Against finding potential pandemics in wild animals
Terrible diseases and where to find them.
We’ve talked about how transmissible vaccine research is like building a bioweapon in public. Now I want to talk about the researchers who are finding potential pandemics in wild animals, figuring out how they work, and publishing that information.
Of course, the researchers don’t have evil intent. They believe it will help us stay ahead of outbreaks. The consequences of research are uncertain and experts disagree about the difficulty of building a bioweapon. Regardless, there are better ways to prevent pandemics.
I don’t want to list a bunch of examples lest I spread dangerous information. The example I’ll discuss here is in a famous journal so I’m less worried about covering it.
Bat-infecting merbecovirus HKU5-CoV lineage 2 can use human ACE2 as a cell entry receptor was published in Cell, the preeminent journal in biology. This paper looks at bat virus called HKU5-CoV lineage 2 and finds that it can effectively bind to a proteins on human cells. “… HKU5-CoV-2 infected human ACE2-expressing cell lines and human respiratory and enteric organoids.” They identified a circulating disease in bats with the potential to jump to humans and detailed why the viral proteins bind effectively.
This research is risky for a few reasons:
These pathogens are already viable in wild populations and could potentially transmit to humans. They pose a pandemic risk on their own.
They tell people where these pathogens can be found.

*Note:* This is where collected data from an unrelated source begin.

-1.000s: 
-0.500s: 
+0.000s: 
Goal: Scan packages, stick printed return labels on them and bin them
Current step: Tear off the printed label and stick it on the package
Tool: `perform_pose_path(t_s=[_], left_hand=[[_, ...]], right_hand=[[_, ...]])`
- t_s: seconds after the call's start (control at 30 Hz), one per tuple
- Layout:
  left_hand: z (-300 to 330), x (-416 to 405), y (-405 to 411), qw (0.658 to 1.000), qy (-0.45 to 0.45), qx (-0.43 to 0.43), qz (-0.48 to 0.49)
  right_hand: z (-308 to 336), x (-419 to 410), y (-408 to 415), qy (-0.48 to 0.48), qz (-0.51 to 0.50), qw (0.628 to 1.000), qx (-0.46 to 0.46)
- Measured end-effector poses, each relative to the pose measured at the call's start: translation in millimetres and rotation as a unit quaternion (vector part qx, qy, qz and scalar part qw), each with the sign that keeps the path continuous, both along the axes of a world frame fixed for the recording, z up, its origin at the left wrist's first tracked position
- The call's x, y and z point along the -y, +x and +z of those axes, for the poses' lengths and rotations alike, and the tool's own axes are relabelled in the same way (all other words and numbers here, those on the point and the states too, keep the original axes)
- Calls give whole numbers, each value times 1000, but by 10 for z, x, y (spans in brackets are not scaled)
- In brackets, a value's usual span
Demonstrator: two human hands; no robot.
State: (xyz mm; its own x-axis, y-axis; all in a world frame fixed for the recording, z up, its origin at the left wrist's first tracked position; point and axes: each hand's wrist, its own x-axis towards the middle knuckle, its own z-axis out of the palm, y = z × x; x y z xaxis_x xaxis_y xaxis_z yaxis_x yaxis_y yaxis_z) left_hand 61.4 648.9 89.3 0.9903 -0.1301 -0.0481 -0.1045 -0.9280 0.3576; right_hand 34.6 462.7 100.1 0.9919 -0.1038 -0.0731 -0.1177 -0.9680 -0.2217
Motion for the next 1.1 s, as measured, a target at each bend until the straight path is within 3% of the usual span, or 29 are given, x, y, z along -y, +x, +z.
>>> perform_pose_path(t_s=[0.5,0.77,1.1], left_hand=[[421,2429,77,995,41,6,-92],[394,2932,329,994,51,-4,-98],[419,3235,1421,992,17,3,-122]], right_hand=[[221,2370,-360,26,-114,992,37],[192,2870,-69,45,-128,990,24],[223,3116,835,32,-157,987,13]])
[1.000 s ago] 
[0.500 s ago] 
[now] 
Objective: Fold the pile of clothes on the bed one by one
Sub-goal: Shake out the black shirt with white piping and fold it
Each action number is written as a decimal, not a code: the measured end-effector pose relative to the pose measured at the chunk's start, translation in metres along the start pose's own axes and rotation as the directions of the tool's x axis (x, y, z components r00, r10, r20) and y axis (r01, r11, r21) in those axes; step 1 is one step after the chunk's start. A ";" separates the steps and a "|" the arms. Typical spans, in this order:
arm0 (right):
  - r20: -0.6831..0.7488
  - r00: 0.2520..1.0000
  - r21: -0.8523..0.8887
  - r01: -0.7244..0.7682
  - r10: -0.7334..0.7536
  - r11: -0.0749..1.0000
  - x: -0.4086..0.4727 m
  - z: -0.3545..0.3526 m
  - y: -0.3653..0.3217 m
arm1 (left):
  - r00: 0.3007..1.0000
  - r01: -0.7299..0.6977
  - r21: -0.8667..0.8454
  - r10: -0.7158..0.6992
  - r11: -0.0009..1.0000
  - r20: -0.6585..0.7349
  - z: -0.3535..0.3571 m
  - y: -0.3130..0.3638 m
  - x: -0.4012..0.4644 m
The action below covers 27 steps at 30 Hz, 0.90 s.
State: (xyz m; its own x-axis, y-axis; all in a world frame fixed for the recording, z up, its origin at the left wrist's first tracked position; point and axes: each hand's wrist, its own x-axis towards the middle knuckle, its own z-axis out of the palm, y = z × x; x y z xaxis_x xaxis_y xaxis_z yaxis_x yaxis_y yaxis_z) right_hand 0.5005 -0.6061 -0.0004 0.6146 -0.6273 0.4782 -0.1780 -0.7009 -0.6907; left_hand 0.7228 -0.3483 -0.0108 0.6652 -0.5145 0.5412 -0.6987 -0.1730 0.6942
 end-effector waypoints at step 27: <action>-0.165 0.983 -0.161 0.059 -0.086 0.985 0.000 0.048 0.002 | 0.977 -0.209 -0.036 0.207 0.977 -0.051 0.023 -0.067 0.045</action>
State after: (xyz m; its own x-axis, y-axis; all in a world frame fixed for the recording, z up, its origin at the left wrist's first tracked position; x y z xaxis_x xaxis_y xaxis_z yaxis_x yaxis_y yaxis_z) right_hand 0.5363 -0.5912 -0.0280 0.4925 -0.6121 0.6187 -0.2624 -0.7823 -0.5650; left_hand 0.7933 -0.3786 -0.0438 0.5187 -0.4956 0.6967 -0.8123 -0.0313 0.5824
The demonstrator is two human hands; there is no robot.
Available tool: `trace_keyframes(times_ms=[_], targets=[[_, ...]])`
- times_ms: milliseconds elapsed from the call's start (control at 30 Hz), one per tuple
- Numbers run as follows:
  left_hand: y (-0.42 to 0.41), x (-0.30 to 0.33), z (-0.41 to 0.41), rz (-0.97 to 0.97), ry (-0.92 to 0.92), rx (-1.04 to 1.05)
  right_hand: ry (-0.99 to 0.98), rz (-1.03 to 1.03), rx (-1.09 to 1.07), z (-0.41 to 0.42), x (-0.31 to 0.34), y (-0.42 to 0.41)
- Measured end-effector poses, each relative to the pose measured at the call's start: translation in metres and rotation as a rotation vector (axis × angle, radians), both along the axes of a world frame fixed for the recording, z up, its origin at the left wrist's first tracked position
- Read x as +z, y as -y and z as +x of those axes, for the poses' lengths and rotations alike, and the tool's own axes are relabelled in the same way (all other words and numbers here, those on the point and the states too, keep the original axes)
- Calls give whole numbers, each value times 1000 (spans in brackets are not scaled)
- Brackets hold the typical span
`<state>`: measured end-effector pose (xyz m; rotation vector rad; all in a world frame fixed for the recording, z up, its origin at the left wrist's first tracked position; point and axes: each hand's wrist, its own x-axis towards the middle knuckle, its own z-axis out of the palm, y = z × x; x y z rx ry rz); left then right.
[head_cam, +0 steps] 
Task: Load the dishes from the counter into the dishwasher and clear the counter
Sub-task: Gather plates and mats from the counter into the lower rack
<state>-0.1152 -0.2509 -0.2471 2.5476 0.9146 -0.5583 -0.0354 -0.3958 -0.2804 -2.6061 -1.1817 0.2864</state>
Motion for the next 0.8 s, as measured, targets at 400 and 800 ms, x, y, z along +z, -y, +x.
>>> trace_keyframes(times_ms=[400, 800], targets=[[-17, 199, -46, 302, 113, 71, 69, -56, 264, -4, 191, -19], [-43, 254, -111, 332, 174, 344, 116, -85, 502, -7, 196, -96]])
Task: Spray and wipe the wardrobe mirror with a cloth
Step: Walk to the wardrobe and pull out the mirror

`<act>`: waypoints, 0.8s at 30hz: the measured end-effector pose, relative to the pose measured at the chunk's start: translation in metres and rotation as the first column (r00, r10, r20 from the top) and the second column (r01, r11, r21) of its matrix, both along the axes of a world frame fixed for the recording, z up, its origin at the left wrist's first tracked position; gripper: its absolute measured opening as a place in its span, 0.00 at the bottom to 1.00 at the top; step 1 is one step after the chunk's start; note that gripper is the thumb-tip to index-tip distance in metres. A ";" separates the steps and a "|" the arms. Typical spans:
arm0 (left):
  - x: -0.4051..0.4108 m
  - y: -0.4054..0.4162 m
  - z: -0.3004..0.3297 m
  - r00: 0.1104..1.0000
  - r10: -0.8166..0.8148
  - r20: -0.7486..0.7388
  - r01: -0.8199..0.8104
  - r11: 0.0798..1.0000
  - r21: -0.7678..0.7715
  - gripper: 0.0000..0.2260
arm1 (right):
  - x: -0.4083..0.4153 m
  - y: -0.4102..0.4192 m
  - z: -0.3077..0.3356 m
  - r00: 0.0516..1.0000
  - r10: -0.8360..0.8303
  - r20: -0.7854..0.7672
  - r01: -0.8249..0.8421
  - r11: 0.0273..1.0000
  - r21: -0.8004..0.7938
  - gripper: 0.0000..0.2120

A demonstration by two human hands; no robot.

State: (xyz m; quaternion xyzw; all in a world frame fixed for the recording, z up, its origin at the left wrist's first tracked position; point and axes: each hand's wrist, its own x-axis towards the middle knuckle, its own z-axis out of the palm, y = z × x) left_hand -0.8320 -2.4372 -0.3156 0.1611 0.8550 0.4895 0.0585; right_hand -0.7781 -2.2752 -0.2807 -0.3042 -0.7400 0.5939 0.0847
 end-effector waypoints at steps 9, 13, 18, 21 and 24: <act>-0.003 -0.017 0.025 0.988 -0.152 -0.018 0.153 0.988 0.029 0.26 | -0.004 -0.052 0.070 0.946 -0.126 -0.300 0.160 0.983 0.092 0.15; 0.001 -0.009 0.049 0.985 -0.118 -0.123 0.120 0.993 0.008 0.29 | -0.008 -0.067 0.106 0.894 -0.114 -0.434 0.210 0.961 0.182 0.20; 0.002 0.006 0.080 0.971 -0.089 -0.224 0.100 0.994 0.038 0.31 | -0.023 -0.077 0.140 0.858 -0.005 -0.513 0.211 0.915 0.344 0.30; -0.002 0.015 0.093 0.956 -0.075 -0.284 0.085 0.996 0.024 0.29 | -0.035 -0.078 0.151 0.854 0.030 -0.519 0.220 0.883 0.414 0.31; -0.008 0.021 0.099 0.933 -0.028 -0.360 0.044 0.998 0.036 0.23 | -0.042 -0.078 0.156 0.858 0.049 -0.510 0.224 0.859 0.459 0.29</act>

They detail why the surface proteins on the virus are effective at binding human cells, making it possible to replicate this in a genetically modified virus.
Better ways to address pandemics
Researchers and grant-makers justify this sort of work as a means to monitor and prepare for real world pandemic threats. Know thy enemy. Fortunately, the attendant risks are completely unnecessary. We can address pandemics via1:
Metagenomic sequencing of wastewater to identify fast growing diseases.
Surveilling diseases in farmed animals. These are huge, densely packed groups that interact with a lot of people.
Far-UVC lighting, upper-room UV, glycol vapors, air filtration, surface sanitation, and PPE can slow the spread.
Phone based contact tracing and rapid testing
mRNA vaccines can rapidly provide herd immunity to the population2.
Effective remote work and remote education
Conclusion
Governments should stop funding pathogen discovery research and gain of function research. I say this as someone who is very optimistic about innovation and trying weird ideas. Studying zoonotic pathogens isn’t worth the risks, we have other ways to mitigate pandemics.
See also this report.
Remember, Moderna designed their vaccine candidate 2 days after Covid was sequenced. With human challenge trials, an effective vaccine could be ready on the order of weeks.